Ярослав умолк, будто пытаясь собраться с мыслями, и через несколько невероятно долгих секунд, наконец, произнес:
— Честно? Иногда не верю. Иногда мне кажется, что я уснул и вот-вот должен проснуться.
— Но не получается, да?
— Да, Лекс. Никак не получается.
Вновь подошедшая официантка принесла нам пахнущий горелыми семечками кофе, пачку сигарет и зажигалку, что-то спросила по поводу того, не будем ли мы еще чего заказывать, но, так и не получив ответ, ушла, пренебрежительно дернув плечом.
Мы с Яром продолжали сидеть, молча глядя друг на друга и пытаясь свыкнуться с новой реальностью. Реальностью, в которой больше не было смелых планов покорения мира, безоблачных мечтаний и веселья. Реальностью, которую перечеркнул страшный диагноз, обозначавший только одно — отныне Ярославу придется выигрывать на спор у жизни каждый год, каждую новую дату на календаре.
— Яр, — наконец, подала голос я, потянувшись рукой к сигаретам. — Вот ты сказал, что точно уверен. В этом… в том, что у тебя ВИЧ. А почему? И вообще, как это произошло? Как ты заподозрил?
— Долгая история, Лекс, — следом за мной выходя из состояния молчаливого ступора, ответил Ярослав, так же закуривая. — Долгая и запутанная, с чертовой кучей ненужных тебе подробностей. Я сам в них до сих пор не могу разобраться. Ну что ты так на меня смотришь? Что еще?
— Послушай… А тебе курить вообще можно? Ведь иммунитет уже не может… нормально противостоять… — чувствуя, как горло сдавливает спазм, я прокашлялась и заморгала, пытаясь навести резкость — картинка окружающего мира почему-то смазалась, и лишь через несколько мгновений я поняла, что это из-за слез.
Раздраженно тряхнув головой, я постаралась скрыть эту неконтролируемую слабость — не хватало еще начать оплакивать Ярослава раньше времени, и чтобы он это заметил.

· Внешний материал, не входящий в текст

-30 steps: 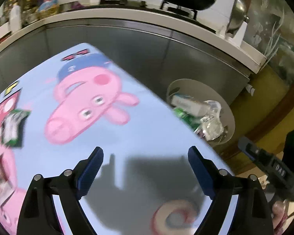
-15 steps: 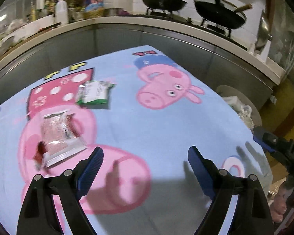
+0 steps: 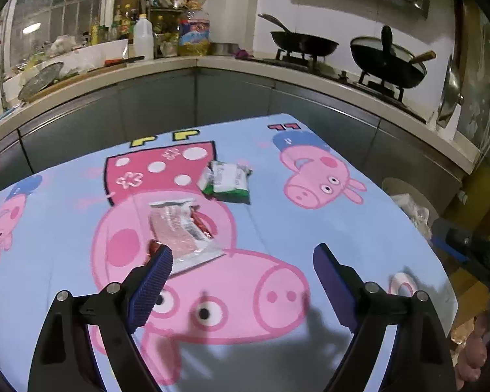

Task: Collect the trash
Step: 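Bring both open tools back over the remaining trash, then grasp the green-and-white snack packet with the right tool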

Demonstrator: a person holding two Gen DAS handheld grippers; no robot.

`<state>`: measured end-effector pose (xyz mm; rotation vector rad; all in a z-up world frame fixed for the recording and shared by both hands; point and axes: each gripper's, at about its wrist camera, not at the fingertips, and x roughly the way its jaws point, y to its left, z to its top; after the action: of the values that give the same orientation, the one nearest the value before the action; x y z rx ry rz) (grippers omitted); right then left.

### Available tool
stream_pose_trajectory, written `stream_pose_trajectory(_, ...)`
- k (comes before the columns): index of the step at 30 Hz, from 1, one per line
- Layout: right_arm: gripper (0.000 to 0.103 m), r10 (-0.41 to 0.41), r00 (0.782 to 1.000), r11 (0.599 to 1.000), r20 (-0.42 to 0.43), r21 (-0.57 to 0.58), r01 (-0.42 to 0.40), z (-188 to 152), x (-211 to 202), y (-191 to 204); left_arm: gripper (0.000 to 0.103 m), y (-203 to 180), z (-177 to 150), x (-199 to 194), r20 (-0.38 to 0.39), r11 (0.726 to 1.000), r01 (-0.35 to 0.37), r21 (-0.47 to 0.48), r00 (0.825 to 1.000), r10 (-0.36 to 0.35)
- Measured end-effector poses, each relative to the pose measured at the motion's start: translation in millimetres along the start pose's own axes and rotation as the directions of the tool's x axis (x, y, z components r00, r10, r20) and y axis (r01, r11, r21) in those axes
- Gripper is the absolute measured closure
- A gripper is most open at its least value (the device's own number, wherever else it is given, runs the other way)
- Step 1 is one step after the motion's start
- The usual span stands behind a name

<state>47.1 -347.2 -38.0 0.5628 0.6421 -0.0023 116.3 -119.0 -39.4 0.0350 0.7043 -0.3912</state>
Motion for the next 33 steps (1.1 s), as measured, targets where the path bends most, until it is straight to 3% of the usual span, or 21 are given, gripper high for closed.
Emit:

— Ну, не желательно, Лекс, конечно, не желательно. Но меньше всего я хочу стать стерильным и правильным поклонником здоровых привычек. Трястись по поводу каждой мелочи, способной меня убить, шарахаться от кашляющих или чихающих людей, а их сейчас, зимой вон сколько на улицах! — он негромко рассмеялся и я почувствовала, что окружающий мир опять расплывается перед глазами. — Я и на учет не становился, и лекарств никаких поддерживающих принимать не собираюсь. Не хочу. Вот не хочу и все. Сколько еще месяцев или лет натикает — столько и натикает. Знаешь, после всего этого, я стал жутким фаталистом. И не хочу больше ни за что бороться или цепляться. Будь что будет — и никак иначе! — и он, привычно тряхнув челкой, пригубил начавший остывать кофе. — Фу, ну какая же все-таки гадость! Сколько пью — никак не могу привыкнуть! Мне кажется, вот этот… напиток — реально яд и он способен убивать быстрее никотина.
Не в силах сдержать улыбки в ответ на его откровенное дуракаваляние я тоже сделала глоток ужасной на вкус жидкости и повторила свой вопрос:
— Ну а все же, Яр? Как ты узнал? Давно? Расскажи. Расскажи мне все.
Историю, которую выложил мне Яр, я слушала, чувствуя, как волосы на затылке шевелятся от ужаса. Слишком ненормально, неправильно, вызывающе несправедливо все было.
Оказывается, тот самый тайный возлюбленный, имени которого он и сейчас не хотел называть, был инфицирован давно. Мало того, прекрасно знал об этом, да вот только Ярослава в известность ставить не собирался — во избежание лишних разговоров и "ненужных истерик".